Although Marcos Sanchez posed no danger deep in midfield in the 42nd minute, Jones delivered a flying tackle into Sanchez’s foot.

Jones displayed his more positive side with a 30-yard rocket that goalkeeper Luis Mejia barely got a hand on, and Wondolowski nearly nodded in the rebound with a diving header.

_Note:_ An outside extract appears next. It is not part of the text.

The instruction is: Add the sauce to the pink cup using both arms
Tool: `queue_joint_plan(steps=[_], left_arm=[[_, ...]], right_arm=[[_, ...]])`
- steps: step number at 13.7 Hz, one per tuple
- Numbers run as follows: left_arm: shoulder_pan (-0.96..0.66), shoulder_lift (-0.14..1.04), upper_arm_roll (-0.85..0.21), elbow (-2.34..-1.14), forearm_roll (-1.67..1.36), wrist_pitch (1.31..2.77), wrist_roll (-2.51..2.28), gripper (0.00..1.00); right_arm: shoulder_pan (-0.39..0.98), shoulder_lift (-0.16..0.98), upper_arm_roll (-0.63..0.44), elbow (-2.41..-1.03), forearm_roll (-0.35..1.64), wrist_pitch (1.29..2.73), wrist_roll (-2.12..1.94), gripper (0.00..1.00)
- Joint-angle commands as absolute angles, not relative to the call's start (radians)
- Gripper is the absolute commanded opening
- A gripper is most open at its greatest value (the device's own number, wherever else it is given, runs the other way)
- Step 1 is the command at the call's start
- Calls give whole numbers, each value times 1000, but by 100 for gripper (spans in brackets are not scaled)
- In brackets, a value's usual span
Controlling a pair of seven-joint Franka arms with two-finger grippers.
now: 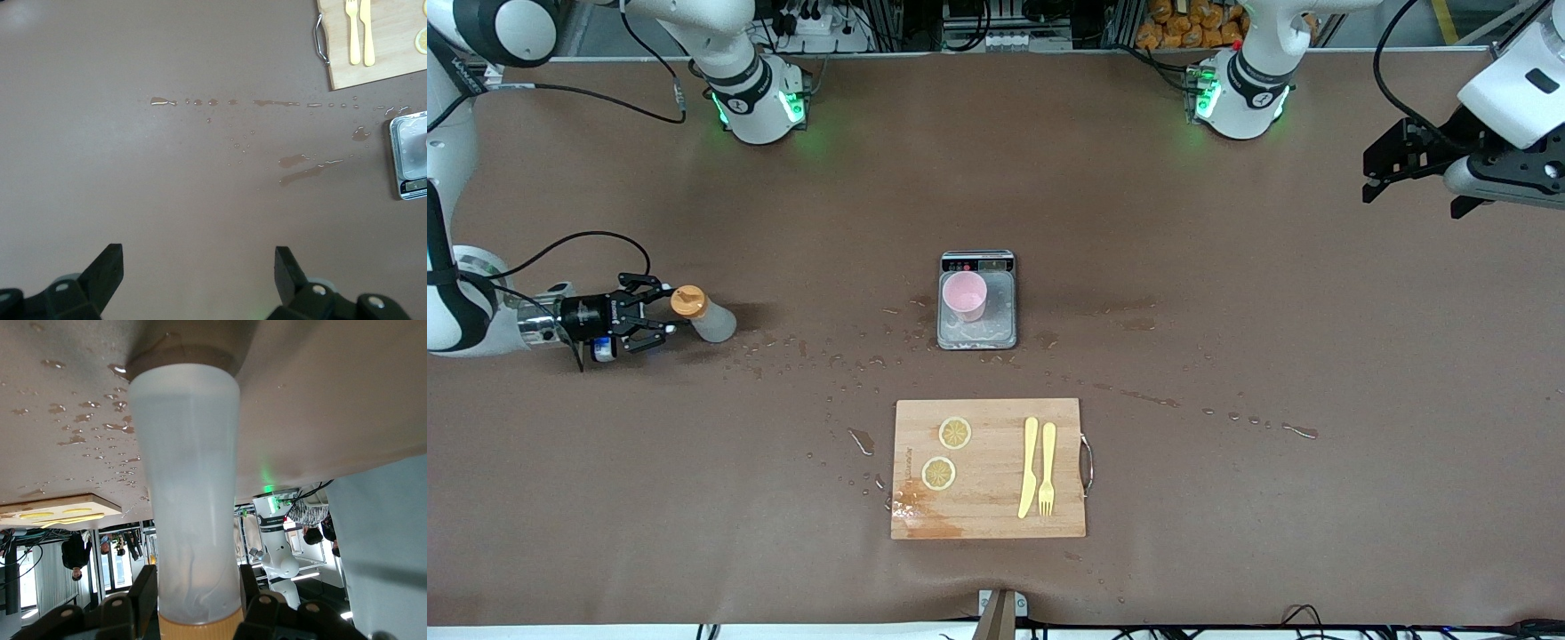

NEXT UP, ITALY. The USA faces Italy in a friendly Feb. 29 – a game that falls on an international fixture day and will allow Klinsmann to bring in his top players – Dempsey, Donovan and Co.

Jan. 25 in Panama City
Panama 0 USA 1. Goal: Zusi 9.
Panama -- Mejia, Rodriguez, Vasquez, Dasent, Algandona, Waithe (Ovalle, 71), Sanchez, Gomez (DeGracia, 90+2), Quintero (Botello, 77), Perez, Renteria (Mosquera, 75).
USA -- Rimando (Johnson, 46), DeLaGarza, Cameron, Parkhurst, Loyd (Pearce, 41), Zusi (Evans, 66), Clark (Larentowicz, 66), Jones, Shea, Wondolowski (Parke, 54), Bunbury (Sapong, 76).
Yellow cards: USA -- Loyd 14, Jones 42, DeLaGarza 73. Red card: USA -- Cameron 51.
Referee: Francisco Chacon (Mexico)
Att.: 15,000

  1. Walt Pericciuoli
    commented on: January 26, 2012 at 11:02 a.m.
    I agree with the idea of searching for players to add or replace players on our current 23 man roster. Its' a process that has to be done.Other than Jones(who I think is already part of the 23)these two matches showed me those players are not among this group.Why not start looking at younger players?
  1. James Froehlich
    commented on: January 26, 2012 at 11:40 a.m.
    For years I have watched as US fans have continued to glory in the great number of POTENTIAL stars in the player pool if only Arena, Bradley, now Klinsmann would play them. Well, Klinsmann has done so and what has it shown? It has shown that the current "talent pool" is nearly empty!! HOPEFULLY, this realization will finally make fans, coaches and the soccer establishment realize that our training and development system is broken. I agree with Walt that Klinsmann will have to shine his searchlight on younger and younger players, especially those currently "off the grid". If we expect a national team coach to prepare a gourmet meal, we need to provide him with superior ingredients and right now we are looking at several more years of McDonald's Happy meals!!! Tactics and athleticism have take us as far as they can, now we need to look for the skills. Hopefully this look at the REAL status of our next level of players will also instill a bit more patience for Klinsmann's task. If nothing else, Klinsmann's attempt to establish a playing style based more on possession and skill will set a template for what future players should be able to do. Youth coaches, "Pay attention!"